**TASK TO COMPLETE:**
Copy exactly the lines of the records below, and only those lines, beginning with the line that contains "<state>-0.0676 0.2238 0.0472" and ending with the line that contains "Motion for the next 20".

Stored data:
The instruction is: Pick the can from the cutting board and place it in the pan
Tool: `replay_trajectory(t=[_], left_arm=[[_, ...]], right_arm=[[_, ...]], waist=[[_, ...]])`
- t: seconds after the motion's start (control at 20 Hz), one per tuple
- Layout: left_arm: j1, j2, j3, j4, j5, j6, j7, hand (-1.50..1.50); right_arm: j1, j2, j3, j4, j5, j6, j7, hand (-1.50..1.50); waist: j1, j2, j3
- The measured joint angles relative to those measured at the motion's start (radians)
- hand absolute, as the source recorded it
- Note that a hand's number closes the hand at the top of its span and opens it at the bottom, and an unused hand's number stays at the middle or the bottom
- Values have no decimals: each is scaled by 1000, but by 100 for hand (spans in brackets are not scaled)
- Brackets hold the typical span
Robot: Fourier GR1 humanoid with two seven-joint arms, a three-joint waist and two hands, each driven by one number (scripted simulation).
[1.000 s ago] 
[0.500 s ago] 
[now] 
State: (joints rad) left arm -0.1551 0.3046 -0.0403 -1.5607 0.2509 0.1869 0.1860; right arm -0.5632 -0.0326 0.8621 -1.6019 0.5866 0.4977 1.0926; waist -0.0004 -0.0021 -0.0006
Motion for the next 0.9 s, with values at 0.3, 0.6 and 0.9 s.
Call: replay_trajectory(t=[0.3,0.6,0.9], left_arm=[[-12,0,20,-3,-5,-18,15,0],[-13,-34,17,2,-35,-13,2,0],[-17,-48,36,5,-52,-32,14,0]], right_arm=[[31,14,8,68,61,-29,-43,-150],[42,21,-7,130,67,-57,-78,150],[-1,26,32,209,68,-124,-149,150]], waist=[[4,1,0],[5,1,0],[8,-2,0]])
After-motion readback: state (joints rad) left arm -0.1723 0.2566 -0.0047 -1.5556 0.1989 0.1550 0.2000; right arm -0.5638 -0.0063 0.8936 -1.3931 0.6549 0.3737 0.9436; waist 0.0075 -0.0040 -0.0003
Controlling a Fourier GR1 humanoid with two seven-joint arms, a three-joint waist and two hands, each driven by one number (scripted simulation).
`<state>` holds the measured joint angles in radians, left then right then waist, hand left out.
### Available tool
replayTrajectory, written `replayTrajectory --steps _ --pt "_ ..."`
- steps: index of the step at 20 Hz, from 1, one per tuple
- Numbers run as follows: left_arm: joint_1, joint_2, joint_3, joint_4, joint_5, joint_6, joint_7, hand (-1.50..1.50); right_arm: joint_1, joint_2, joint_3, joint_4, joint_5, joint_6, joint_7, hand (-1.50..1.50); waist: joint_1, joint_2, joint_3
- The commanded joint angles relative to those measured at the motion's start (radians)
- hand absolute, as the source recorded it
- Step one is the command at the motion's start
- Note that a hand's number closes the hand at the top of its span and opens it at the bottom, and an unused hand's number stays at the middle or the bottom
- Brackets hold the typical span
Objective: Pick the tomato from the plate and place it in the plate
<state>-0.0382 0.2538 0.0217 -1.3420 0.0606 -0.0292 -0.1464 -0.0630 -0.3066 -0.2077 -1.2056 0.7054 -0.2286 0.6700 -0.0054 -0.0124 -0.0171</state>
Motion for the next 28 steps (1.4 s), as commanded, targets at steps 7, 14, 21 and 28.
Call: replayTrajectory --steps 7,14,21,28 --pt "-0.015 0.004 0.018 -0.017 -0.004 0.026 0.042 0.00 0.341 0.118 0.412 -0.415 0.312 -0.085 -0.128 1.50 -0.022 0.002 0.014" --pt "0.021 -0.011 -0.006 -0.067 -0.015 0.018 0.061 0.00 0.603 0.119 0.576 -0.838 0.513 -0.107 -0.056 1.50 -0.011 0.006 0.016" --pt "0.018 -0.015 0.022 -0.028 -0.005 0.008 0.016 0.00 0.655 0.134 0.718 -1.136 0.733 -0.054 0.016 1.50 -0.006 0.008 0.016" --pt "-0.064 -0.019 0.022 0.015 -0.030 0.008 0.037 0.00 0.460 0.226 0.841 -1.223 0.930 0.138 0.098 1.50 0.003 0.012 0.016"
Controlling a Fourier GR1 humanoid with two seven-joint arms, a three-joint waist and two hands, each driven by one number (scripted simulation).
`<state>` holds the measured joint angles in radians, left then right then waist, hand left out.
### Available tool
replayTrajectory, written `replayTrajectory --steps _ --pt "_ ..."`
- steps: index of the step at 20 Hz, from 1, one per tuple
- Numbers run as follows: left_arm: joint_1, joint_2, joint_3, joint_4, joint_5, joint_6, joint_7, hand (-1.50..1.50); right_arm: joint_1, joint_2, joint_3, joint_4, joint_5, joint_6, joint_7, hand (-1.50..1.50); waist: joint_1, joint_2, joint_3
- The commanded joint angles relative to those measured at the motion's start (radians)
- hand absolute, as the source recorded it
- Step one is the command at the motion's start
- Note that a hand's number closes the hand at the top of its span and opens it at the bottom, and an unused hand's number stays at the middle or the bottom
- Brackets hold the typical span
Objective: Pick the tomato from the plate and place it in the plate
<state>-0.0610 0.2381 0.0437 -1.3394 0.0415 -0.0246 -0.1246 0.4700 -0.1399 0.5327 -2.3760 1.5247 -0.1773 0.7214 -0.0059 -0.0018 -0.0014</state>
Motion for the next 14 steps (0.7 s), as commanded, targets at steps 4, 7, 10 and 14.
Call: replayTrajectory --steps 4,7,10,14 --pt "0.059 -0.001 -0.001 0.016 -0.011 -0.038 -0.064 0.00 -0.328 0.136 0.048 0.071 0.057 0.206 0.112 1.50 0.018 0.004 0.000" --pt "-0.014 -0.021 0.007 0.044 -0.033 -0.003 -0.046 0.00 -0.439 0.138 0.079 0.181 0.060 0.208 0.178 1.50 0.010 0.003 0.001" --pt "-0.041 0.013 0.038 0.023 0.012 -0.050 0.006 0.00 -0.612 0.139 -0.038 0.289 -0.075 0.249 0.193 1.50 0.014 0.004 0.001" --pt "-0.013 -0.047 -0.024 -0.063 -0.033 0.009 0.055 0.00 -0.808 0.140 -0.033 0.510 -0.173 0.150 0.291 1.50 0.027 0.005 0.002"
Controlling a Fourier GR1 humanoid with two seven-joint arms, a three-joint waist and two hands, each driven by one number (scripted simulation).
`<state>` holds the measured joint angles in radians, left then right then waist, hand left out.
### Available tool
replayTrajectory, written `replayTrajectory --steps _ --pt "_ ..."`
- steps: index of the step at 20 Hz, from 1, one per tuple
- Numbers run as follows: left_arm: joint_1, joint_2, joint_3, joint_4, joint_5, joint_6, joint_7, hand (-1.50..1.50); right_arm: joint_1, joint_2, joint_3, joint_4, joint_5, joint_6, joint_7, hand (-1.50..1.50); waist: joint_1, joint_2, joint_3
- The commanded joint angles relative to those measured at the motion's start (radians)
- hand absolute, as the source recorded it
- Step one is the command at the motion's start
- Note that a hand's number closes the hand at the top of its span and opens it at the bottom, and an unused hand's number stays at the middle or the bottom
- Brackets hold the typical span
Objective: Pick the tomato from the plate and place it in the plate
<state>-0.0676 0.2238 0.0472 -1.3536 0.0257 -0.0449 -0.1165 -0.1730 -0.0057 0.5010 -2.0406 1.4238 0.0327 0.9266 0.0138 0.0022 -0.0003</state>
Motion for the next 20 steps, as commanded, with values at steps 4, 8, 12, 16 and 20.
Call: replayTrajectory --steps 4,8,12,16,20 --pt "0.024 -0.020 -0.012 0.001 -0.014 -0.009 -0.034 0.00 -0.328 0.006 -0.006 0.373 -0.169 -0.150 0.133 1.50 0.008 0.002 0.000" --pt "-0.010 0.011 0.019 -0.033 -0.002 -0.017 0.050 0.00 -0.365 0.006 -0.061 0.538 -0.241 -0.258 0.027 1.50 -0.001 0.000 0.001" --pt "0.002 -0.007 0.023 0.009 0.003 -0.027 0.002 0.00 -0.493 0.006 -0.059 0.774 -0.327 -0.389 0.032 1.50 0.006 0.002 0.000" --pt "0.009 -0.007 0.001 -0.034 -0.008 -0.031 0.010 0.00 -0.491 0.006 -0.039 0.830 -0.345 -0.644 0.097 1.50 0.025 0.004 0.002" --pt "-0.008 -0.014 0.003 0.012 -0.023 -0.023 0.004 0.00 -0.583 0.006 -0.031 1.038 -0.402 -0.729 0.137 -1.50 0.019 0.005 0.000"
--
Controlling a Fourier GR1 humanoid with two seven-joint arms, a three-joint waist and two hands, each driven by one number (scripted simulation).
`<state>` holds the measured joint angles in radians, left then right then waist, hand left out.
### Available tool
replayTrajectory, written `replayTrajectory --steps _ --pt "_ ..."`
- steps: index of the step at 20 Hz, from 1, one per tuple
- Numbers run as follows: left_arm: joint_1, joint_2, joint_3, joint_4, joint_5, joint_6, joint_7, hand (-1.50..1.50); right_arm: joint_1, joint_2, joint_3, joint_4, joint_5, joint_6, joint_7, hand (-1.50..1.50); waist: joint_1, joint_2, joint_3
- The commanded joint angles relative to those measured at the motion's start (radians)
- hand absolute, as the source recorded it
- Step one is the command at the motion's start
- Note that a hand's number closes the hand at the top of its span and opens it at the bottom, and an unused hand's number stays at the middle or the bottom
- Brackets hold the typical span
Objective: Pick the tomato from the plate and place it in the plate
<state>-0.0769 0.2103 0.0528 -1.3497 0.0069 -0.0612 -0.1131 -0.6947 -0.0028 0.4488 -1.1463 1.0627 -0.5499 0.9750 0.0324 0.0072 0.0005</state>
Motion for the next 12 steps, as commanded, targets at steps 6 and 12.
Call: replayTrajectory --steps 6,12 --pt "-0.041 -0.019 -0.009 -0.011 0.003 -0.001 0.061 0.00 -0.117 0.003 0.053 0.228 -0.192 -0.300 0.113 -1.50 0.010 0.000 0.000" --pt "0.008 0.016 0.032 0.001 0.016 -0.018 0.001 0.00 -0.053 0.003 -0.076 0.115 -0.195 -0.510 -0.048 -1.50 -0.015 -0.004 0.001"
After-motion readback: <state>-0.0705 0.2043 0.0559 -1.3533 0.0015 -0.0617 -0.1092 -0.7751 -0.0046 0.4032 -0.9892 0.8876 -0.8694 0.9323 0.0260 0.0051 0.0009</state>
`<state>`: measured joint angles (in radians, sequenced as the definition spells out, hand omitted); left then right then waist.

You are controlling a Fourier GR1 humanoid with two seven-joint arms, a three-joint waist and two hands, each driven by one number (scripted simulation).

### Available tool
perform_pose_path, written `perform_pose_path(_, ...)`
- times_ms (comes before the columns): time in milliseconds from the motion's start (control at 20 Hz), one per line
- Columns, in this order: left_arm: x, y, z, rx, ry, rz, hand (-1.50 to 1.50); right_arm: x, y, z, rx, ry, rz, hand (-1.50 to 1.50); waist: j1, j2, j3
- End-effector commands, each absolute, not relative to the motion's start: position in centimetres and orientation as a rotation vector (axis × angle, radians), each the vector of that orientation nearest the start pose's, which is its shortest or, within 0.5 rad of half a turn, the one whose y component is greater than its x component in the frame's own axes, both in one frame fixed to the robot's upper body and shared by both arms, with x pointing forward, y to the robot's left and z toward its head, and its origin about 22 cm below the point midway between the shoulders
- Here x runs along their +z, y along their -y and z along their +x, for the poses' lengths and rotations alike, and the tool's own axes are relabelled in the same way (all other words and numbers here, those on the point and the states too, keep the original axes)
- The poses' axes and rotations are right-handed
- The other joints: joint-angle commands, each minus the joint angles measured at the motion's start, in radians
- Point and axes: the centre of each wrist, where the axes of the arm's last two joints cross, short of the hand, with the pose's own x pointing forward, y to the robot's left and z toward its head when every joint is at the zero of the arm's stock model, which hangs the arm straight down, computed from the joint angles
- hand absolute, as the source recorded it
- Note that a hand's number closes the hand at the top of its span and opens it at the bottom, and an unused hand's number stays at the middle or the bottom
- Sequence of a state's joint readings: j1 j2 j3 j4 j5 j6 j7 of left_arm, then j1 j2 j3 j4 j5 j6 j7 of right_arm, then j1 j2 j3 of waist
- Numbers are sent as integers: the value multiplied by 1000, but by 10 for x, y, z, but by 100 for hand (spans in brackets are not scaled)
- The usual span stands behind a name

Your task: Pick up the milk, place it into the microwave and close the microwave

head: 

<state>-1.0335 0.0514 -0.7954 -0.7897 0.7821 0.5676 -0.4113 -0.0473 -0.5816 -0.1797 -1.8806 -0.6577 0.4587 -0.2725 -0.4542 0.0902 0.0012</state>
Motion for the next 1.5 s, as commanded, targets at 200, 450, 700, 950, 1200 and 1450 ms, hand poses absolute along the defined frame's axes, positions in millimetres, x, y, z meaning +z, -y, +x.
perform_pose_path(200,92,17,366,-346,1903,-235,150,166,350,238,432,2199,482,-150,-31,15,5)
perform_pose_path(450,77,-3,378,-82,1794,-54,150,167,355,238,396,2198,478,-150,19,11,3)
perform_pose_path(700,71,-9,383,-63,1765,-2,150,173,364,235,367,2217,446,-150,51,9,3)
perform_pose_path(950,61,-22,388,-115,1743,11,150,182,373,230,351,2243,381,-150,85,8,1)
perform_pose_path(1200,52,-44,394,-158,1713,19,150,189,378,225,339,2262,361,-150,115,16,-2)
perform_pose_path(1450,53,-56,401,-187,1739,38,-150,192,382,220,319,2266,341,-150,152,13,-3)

**RESPONSE TO THE EXERCISE:**
<state>-0.0676 0.2238 0.0472 -1.3536 0.0257 -0.0449 -0.1165 -0.1730 -0.0057 0.5010 -2.0406 1.4238 0.0327 0.9266 0.0138 0.0022 -0.0003</state>
Motion for the next 20 steps, as commanded, with values at steps 4, 8, 12, 16 and 20.

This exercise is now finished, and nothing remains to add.